É evidente que muitas coisas de grande valor, descobertas científicas, obras literárias, artes, filosofias, aconteceram nesse período. Não seremos nós a «deitar fora o bebé, com a água do banho». Pelo contrário, temos de nos apropriar e assumir que os valores científicos, filosóficos, estéticos, foram produtos de determinadas condições sociais de exploração, por mais deploráveis que tenham sido.
Por isso mesmo, os ditos produtos são pertença de todos; não dos poucos descendentes das aristocracias de então, mas dos descendentes dos explorados, que somos quase todos: Ou seja, a educação real é emancipatória, não é um exercício de exclusão, de destruição, de obscurantismo.
Podemos nos emancipar da visão de acumulação de riqueza, pela alternativa clara em favor das trocas diretas e horizontais. Pela não conivência com a mercantilização da vida, seja a vida humana, seja a de quaisquer espécies. Mas, sobretudo, tentando aproximar (fugindo dos fundamentalismos idiotas) a nossa visão, o nosso ideal, do concreto, do prático. Alguns, chamam a isso «utopias»; eu chamo «utopias realizadas e desprezadas». Voltaremos a ver as coisas da Natureza com respeito, teremos de novo como ideal de vida, não acumular os bens e riquezas, mas a sua partilha com os outros.
Esta forma de ver e de organizar a vida, está em contradição apenas com a sociedade mercantil, com a sociedade onde o ter anula o ser.

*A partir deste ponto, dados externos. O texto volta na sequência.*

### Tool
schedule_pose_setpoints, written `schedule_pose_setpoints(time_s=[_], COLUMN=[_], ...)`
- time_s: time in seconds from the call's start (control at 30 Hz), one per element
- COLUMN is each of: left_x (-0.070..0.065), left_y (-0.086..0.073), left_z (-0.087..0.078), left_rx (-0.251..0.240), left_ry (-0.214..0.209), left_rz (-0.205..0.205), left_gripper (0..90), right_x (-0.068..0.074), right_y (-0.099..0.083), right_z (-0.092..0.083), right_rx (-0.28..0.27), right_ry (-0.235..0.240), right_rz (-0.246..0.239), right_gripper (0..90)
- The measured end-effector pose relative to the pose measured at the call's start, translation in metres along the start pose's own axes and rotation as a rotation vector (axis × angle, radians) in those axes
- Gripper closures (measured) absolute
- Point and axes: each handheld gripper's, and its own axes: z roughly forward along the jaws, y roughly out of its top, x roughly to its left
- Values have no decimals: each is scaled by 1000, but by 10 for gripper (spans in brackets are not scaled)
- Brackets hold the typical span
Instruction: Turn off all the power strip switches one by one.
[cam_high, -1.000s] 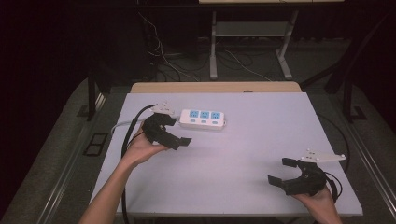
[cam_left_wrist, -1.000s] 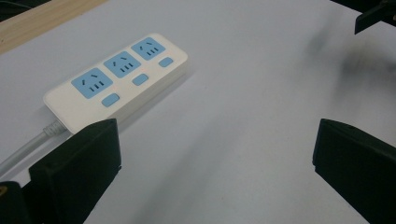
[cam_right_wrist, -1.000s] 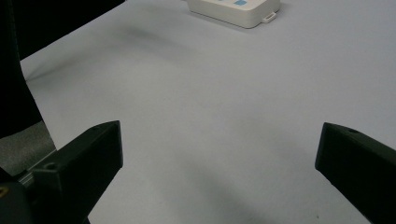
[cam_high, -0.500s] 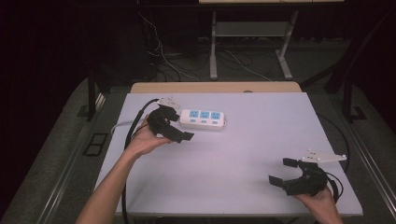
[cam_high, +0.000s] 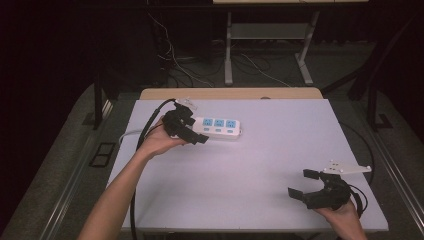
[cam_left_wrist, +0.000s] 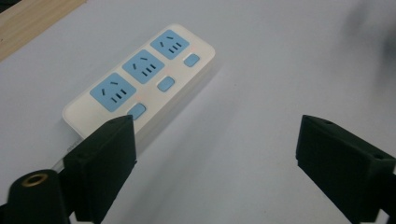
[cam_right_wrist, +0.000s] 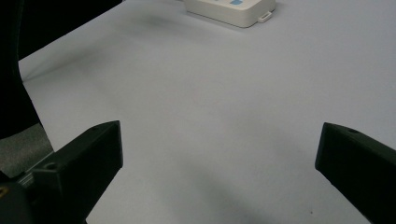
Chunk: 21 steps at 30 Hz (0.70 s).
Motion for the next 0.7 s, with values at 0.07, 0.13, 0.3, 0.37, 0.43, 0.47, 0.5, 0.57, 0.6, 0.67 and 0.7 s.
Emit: schedule_pose_setpoints(time_s=[0.07, 0.13, 0.3, 0.37, 0.43, 0.47, 0.5, 0.57, 0.6, 0.67, 0.7], left_x=[2, 3, 7, 9, 10, 11, 12, 15, 15, 17, 18], left_y=[4, 8, 18, 20, 23, 24, 25, 27, 28, 30, 30], left_z=[2, 3, 4, 5, 5, 6, 6, 8, 8, 10, 11], left_rx=[2, 14, 22, 24, 31, 33, 33, 36, 37, 32, 27], left_ry=[-7, -7, -3, -3, 5, 5, 5, 13, 15, 17, 20], left_rz=[1, 8, 12, 13, 20, 22, 18, 20, 22, 22, 18], left_gripper=[131, 137, 180, 193, 240, 257, 257, 318, 318, 355, 389], right_x=[0, 0, 2, 2, 1, 1, 1, 1, 1, 1, 2], right_y=[0, 0, 0, 0, 0, 0, 0, 0, 0, 1, 1], right_z=[0, 1, 1, 0, -1, -1, -1, -1, -1, 0, 0], right_rx=[0, 3, -2, -5, -12, -14, -14, -12, -12, -12, -15], right_ry=[2, 4, 0, -1, -6, -7, -7, -7, -7, -7, -9], right_rz=[2, -1, -7, -6, -2, 0, 0, -2, -2, -5, -7], right_gripper=[6, 6, 6, 6, 6, 6, 6, 6, 6, 6, 6])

Isto corresponde somente a uma pequena camada superficial da nossa história enquanto espécie, como produtos da biologia e evolução, que se medem em biliões de anos.

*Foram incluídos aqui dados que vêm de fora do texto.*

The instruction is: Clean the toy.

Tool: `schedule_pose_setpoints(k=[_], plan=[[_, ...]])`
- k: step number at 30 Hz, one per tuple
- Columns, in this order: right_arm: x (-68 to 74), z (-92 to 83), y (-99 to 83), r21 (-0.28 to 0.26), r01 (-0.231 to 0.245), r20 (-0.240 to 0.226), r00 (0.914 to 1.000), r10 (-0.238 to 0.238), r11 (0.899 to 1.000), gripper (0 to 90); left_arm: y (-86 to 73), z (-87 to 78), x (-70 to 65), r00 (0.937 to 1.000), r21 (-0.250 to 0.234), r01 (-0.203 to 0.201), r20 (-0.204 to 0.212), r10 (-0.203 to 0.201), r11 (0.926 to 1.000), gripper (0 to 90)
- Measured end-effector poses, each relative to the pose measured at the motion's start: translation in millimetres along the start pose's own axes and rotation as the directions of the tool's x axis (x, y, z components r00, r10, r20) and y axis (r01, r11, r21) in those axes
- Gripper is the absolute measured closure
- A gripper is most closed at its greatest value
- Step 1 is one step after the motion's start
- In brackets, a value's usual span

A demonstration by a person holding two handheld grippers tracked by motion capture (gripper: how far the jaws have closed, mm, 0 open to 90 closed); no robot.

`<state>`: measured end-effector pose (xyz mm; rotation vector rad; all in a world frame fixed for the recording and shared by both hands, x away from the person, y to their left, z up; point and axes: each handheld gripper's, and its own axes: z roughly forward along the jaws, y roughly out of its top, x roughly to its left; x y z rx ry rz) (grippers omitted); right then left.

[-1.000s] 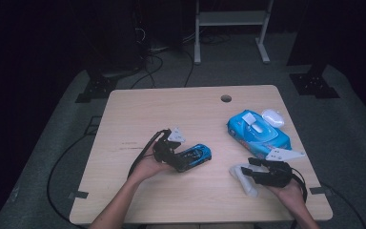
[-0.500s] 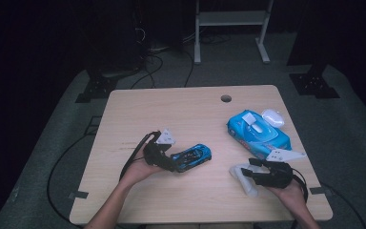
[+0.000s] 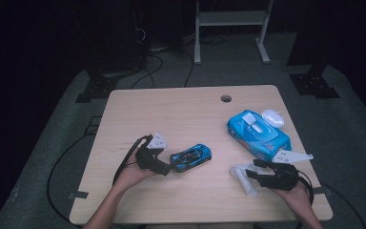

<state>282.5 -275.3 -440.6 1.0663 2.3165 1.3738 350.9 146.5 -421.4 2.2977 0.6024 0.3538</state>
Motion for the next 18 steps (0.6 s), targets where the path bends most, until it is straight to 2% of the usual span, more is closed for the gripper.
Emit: schedule_pose_setpoints(k=[9,18], plan=[[-2.3,-6.1,-4.4,-0.003,-0.009,0.008,0.9999,0.009,1.000,40.5,-17.4,-0.3,-2.7,0.9999,0.021,0.015,0.000,-0.015,0.9997,12.5],[-3.6,-7.0,-7.9,0.001,-0.013,0.011,0.9999,0.012,1.000,40.2,-26.1,-5.5,-3.1,0.9997,0.017,0.025,-0.002,-0.025,0.9996,12.1]])
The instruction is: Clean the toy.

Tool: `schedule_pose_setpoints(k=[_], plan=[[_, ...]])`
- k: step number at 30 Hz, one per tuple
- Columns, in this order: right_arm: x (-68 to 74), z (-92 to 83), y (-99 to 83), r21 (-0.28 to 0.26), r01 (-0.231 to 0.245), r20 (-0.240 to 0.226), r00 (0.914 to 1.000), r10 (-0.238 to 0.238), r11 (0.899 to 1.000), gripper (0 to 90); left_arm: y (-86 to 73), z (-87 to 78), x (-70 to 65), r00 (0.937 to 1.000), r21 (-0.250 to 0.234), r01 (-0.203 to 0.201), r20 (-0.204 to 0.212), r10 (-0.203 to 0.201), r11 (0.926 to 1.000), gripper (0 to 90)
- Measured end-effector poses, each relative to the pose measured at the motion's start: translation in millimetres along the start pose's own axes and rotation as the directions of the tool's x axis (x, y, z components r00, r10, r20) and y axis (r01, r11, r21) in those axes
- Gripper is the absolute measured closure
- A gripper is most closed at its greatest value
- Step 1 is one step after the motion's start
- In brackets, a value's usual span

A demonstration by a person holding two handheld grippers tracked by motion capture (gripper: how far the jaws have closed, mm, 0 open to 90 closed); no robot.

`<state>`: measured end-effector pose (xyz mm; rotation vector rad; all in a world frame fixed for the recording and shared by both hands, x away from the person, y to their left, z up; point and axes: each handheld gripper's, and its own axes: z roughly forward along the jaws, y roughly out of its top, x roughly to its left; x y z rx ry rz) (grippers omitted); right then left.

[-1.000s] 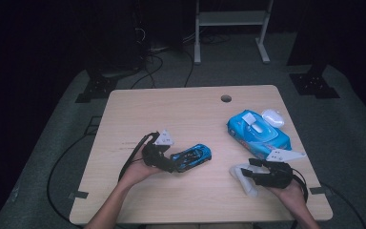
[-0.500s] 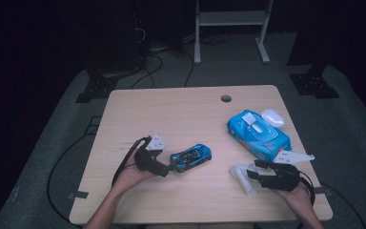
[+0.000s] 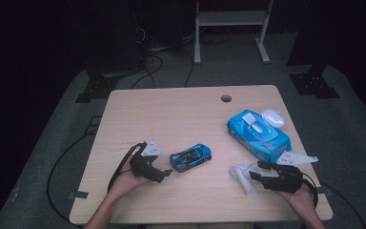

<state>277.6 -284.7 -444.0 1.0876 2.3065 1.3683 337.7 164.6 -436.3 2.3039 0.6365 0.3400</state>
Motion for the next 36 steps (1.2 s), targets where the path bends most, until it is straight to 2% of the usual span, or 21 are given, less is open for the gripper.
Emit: schedule_pose_setpoints(k=[16,19,27,36], plan=[[-1.9,-1.1,-5.8,-0.001,-0.012,0.007,0.9999,0.012,1.000,38.8,-19.4,-11.8,1.0,0.9997,0.004,0.022,-0.015,-0.022,0.9998,11.9],[-1.8,-1.3,-5.8,-0.002,-0.006,0.006,1.0000,0.006,1.000,38.5,-24.6,-11.7,3.5,0.9992,0.017,0.035,-0.021,-0.035,0.9992,11.7],[-2.5,-1.6,-7.9,-0.010,-0.017,0.003,0.9998,0.017,1.000,38.0,-39.7,-16.5,5.4,0.9964,-0.001,0.081,-0.022,-0.081,0.9967,11.7],[-5.3,-3.8,-13.5,-0.027,-0.031,0.010,0.9995,0.031,0.999,37.6,-45.9,-17.3,2.2,0.9940,0.001,0.108,-0.018,-0.107,0.9942,11.8]])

A nossa espécie tem de ser capaz de perceber o que eu acima esbocei. Ela não pode estar refém de sistemas de poder, de imposições autoritárias, do desprezo pelas capacidades limitadas de regeneração dos sistemas naturais. A única via possível, inteligente e ética é de sermos guardiães (não proprietários gananciosos), tanto do mundo natural, como do património civilizacional acumulado. O corolário disto, é não aceitar que a nossa vida esteja sob o mando de psicopatas, que só pensam em termos de poder, de posse, acumulação de riqueza, por cima e em prejuízo de todos os outros.